Подобные исследования могут пролить свет на многие явления, еще не получившие своего объяснения, например на приспособление ребенка к социальной среде. С научной точки зрения они могут иметь большее практическое значение, нежели изучение возможных последствий психической «травмы рождения». Я полагаю, что все случаи психической регрессии вызваны нехваткой того жизненного стимула, который управляет социальной адаптацией. Лишенные необходимой восприимчивости дети ничего не впитывают из окружающей среды или впитывают лишь частично: они не только не тянутся, но, напротив, испытывают отторжение от этого окружения. В силу этого в малышах не возникает того, что мы называем «любовью к окружающему миру», а ведь только благодаря ей индивид реализует свою свободу, завоевывая мир.

В таких случаях особенности народа, обычаи, религиозные установки и прочее не впитываются так, как следовало. В результате человек вырастает моральным уродом, асоциальным типом, демонстрируя многие из уже перечисленных регрессивных признаков.
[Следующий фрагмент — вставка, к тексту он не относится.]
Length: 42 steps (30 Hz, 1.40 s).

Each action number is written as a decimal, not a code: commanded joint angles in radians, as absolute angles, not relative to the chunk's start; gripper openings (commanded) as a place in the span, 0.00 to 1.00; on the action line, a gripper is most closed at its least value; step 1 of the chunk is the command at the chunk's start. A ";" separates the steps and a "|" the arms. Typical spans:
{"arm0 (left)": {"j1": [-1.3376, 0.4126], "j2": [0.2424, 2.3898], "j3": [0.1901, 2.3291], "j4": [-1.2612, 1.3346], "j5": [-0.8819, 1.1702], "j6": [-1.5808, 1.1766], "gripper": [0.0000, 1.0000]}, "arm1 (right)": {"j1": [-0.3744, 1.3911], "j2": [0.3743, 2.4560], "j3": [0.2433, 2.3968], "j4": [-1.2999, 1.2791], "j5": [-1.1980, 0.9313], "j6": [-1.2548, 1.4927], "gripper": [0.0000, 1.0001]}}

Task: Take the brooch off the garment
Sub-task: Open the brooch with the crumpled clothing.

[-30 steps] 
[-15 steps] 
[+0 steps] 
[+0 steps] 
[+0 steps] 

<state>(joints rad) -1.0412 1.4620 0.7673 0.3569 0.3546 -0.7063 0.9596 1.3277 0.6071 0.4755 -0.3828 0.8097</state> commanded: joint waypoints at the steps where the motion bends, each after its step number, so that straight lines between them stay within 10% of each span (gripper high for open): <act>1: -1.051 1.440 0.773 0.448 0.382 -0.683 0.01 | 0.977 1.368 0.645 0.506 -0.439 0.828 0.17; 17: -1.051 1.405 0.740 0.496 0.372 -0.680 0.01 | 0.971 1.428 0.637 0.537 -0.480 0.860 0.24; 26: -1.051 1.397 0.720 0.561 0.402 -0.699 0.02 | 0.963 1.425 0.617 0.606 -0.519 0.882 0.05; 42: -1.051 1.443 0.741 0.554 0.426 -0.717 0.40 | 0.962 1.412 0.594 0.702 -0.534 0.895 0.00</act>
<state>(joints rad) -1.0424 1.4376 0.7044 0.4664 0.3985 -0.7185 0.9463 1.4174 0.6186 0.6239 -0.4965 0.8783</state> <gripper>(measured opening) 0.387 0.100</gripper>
Если эта созидательная восприимчивость заменяет ребенку наследственные поведенческие модели, если именно благодаря ей в человеке создаются функции адаптации к окружающему миру, очевидно, что эта восприимчивость является основой всей психической жизни, основой, которая формируется в первые годы жизни. Но тогда мы должны задаться вопросом: какие причины могут вызвать задержку пробуждения этой созидательной восприимчивости или отсутствие таковой? Ответа на этот вопрос еще нет. Искать его должен каждый из нас, изучая жизнь тех, кому наука помочь пока не в силах.